» **What needs to be done**
Starting at the line below holding "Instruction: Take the" and stopping at the line holding "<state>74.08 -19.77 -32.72", print every line exactly, both ends included, and leave the rest out.

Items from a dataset
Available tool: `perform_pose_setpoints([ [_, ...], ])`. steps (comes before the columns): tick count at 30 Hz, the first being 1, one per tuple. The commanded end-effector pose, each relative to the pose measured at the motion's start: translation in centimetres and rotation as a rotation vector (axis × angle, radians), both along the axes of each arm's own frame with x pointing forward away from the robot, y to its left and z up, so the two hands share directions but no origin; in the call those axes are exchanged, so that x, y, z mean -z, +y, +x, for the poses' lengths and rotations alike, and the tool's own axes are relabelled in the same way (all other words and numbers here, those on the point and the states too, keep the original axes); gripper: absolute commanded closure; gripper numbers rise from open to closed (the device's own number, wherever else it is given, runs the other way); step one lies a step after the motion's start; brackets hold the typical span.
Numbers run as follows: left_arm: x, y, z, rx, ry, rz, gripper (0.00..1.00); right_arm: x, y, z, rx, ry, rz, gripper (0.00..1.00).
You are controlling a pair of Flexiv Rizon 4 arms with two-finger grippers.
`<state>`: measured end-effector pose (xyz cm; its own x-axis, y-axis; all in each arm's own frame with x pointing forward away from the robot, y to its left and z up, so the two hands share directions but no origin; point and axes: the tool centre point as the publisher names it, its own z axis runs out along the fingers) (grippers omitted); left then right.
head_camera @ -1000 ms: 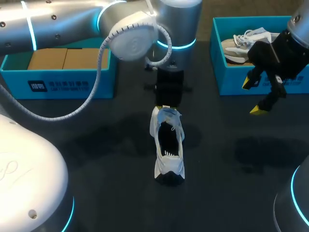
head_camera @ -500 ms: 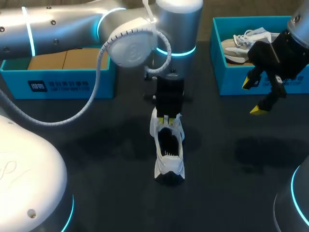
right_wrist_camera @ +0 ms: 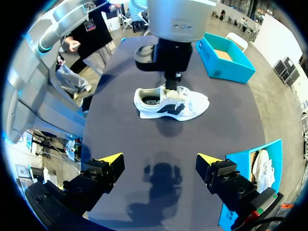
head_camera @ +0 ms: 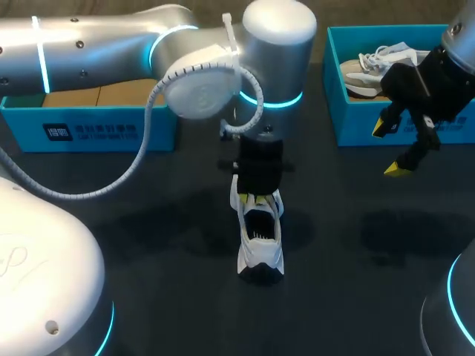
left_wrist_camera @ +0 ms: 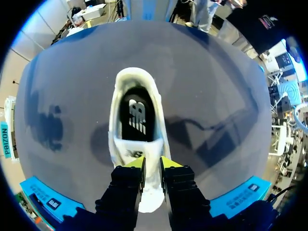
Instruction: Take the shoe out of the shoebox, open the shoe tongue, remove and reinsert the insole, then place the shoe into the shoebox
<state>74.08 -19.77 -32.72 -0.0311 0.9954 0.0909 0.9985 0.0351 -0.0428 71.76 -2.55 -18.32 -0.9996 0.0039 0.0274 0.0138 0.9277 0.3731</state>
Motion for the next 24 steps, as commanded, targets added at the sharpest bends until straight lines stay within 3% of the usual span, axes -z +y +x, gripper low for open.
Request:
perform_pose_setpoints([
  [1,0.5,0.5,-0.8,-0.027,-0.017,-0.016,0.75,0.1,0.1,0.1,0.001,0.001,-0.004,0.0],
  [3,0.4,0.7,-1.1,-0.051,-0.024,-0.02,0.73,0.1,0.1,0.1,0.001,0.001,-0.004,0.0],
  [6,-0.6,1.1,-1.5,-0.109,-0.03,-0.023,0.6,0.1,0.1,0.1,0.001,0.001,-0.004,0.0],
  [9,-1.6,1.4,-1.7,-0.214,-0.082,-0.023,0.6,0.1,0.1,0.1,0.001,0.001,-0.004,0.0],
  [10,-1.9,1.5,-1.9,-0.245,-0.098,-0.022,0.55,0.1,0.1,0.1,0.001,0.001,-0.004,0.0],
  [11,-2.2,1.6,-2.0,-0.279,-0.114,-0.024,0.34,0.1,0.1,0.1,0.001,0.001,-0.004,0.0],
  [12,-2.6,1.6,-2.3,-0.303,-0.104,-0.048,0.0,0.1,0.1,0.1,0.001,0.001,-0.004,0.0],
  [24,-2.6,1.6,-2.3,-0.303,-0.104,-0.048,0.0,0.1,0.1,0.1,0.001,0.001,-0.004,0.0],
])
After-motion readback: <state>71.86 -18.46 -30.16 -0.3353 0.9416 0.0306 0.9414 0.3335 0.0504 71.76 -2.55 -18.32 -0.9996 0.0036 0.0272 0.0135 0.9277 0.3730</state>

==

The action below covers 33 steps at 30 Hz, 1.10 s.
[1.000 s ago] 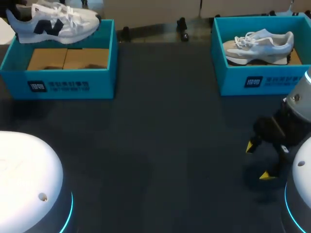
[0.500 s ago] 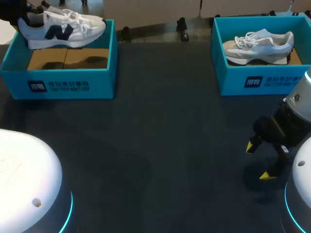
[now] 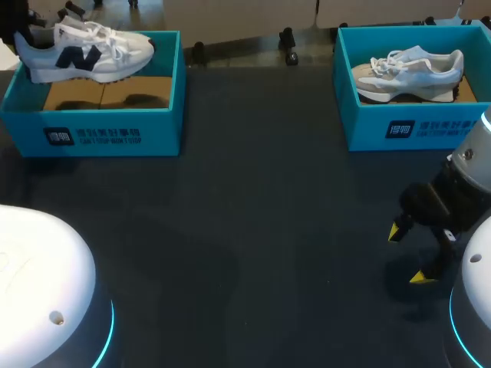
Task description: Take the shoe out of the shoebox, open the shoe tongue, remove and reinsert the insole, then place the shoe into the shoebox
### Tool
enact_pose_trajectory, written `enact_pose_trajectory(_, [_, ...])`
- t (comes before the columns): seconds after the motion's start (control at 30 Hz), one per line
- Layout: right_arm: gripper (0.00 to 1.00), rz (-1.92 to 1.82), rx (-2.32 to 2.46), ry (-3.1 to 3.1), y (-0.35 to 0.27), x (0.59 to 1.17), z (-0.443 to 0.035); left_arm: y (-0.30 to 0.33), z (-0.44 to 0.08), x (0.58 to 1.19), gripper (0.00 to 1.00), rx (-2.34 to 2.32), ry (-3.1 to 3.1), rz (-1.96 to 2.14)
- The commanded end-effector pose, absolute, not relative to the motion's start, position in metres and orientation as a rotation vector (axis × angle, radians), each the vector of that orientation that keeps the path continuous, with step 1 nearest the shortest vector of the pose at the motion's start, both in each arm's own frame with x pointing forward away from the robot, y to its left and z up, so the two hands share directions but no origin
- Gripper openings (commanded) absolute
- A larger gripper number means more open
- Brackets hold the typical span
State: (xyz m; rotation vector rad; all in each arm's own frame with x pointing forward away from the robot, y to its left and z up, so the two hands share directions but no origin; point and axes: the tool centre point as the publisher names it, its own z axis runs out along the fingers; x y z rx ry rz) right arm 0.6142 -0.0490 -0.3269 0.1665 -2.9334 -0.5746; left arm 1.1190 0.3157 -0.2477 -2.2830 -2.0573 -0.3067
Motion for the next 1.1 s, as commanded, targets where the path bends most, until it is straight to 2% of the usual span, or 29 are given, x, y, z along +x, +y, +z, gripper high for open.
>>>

» **Solved problem**
Instruction: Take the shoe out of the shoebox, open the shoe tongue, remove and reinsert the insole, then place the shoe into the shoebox
<state>74.08 -19.77 -32.72 -0.0311 0.9954 0.0909 0.9985 0.0351 -0.0428 71.76 -2.55 -18.32 -0.9996 0.0039 0.0274 0.0138 0.9277 0.3731</state>

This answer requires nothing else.